Restate the following entries exactly, including every line.

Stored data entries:

*****

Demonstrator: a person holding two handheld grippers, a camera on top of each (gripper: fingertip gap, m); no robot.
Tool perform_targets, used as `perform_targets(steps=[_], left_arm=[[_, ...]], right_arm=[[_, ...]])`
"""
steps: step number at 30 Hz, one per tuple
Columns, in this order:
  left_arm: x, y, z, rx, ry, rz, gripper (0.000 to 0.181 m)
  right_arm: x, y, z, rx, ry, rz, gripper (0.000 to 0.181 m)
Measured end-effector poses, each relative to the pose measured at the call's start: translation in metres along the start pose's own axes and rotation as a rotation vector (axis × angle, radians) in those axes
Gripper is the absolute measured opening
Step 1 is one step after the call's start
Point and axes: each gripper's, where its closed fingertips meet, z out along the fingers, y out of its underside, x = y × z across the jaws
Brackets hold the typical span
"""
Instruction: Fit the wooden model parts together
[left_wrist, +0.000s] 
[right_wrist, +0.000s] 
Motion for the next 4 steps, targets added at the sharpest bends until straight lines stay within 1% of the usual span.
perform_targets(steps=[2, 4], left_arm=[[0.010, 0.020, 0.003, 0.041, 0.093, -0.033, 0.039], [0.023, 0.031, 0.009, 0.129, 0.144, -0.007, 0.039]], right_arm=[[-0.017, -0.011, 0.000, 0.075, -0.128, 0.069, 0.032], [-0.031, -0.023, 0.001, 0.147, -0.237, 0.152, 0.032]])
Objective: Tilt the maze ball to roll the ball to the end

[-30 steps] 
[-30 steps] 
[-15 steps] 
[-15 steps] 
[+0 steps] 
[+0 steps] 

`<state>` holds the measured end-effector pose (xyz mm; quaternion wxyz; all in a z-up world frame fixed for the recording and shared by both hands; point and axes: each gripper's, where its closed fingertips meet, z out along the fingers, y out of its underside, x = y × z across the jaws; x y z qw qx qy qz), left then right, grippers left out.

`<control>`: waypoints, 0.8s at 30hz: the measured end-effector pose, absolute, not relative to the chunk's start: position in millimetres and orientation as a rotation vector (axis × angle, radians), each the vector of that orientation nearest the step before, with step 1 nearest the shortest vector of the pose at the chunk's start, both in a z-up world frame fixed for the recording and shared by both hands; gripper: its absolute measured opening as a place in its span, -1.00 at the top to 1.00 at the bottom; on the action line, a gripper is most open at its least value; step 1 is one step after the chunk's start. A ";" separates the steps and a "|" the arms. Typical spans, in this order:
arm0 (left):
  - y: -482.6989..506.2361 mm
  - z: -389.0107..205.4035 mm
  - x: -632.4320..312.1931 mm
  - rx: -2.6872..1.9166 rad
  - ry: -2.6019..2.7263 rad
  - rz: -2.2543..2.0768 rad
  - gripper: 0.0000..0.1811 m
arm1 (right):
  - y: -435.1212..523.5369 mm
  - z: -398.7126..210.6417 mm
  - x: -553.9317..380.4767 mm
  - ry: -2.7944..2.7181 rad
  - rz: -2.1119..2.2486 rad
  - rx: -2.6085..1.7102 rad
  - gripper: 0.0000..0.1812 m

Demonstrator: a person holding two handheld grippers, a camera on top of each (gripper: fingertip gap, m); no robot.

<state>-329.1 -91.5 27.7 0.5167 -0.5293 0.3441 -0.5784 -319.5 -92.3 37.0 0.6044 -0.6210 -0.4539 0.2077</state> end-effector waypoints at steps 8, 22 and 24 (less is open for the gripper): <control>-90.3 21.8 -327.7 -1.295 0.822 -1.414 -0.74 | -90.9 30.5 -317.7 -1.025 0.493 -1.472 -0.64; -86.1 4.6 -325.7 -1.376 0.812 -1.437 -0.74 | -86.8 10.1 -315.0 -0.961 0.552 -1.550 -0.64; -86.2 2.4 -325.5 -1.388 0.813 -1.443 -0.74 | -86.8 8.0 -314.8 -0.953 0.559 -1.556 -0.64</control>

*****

- Expected answer
Demonstrator: a person holding two handheld grippers, a camera on top of each (gripper: fingertip gap, m); no robot.
Tool perform_targets, used as `perform_targets(steps=[_], left_arm=[[_, ...]], right_arm=[[_, ...]])`
"""
steps: step number at 30 Hz, one per tuple
Columns, in this order:
  left_arm: x, y, z, rx, ry, rz, gripper (0.000 to 0.181 m)
  right_arm: x, y, z, rx, ry, rz, gripper (0.000 to 0.181 m)
Measured end-effector poses, each relative to the pose measured at the call's start: translation in metres along the start pose's own axes and rotation as a rotation vector (axis × angle, radians) in those axes
Gripper is the absolute measured opening
Step 1 is one step after the call's start
Point and axes: each gripper's, where its closed fingertips meet, z out along the fingers, y out of its underside, x = y × z across the jaws
Brackets hold the typical span
"""
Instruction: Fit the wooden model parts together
[left_wrist, +0.000s] 
[right_wrist, +0.000s] 
Motion for the next 4 steps, targets added at the sharpest bends until straight lines stay within 1% of the usual span.
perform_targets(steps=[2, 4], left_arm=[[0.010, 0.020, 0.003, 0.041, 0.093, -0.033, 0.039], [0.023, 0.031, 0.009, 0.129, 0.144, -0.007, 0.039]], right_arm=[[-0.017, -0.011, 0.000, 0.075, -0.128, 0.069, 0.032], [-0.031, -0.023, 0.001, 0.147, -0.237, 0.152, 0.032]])
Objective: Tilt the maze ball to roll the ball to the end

[-30 steps] 
[-30 steps] 
[-15 steps] 
[-15 steps] 
[+0 steps] 
[+0 steps] 

`<state>` holds the measured end-effector pose (xyz mm; quaternion wxyz; all in a z-up world frame fixed for the recording and shared by both hands; point and axes: each gripper's, where its closed fingertips meet, z out along the fingers, y out of its underside, x = y × z across the jaws; x y z qw qx qy qz), left then right, grippers left out.

`<control>`: waypoints, 0.8s at 30hz: the measured end-effector pose, absolute, not relative to the chunk's start: position in millimetres and orientation as a rotation vector (axis × angle, radians), each the vector of that orientation nearest the step before, with step 1 nearest the shortest vector of the pose at the chunk's start, both in a z-up world frame fixed for the recording and shared by both hands; gripper: its absolute measured opening as a place in its span, -1.00 at the top to 1.00 at the bottom; on the action line, a gripper is most open at its least value; step 1 is one step after the chunk's start. A ";" separates the steps and a "|" the arms. Typical spans, in this order:
arm0 (left):
  - y: -482.6989..506.2361 mm
  - z: -389.0107..205.4035 mm
  - x: -632.4320..312.1931 mm
  - rx: -2.6872..1.9166 rad
  - ry: -2.6019..2.7263 rad
  - rz: -2.2543..2.0768 rad
  - gripper: 0.0000..0.1811 m
arm1 (right):
  - y: -435.1212..523.5369 mm
  - z: -398.7126..210.6417 mm
  - x: -553.9317..380.4767 mm
  - ry: -2.7944..2.7181 rad
  - rz: -2.1119..2.2486 rad
  - rx: -2.6085..1.7102 rad
  - gripper: 0.0000..0.1812 m

Demonstrator: a person holding two handheld grippers, a camera on top of each (gripper: fingertip gap, m); no robot.

<state>-329.1 -91.5 27.7 0.5167 -0.5293 0.3441 -0.5784 -319.5 -92.3 37.0 0.6044 -0.6210 -0.4539 0.2077</state> end-effector waypoints at steps 8, 22 and 24 (less is open for the gripper): <control>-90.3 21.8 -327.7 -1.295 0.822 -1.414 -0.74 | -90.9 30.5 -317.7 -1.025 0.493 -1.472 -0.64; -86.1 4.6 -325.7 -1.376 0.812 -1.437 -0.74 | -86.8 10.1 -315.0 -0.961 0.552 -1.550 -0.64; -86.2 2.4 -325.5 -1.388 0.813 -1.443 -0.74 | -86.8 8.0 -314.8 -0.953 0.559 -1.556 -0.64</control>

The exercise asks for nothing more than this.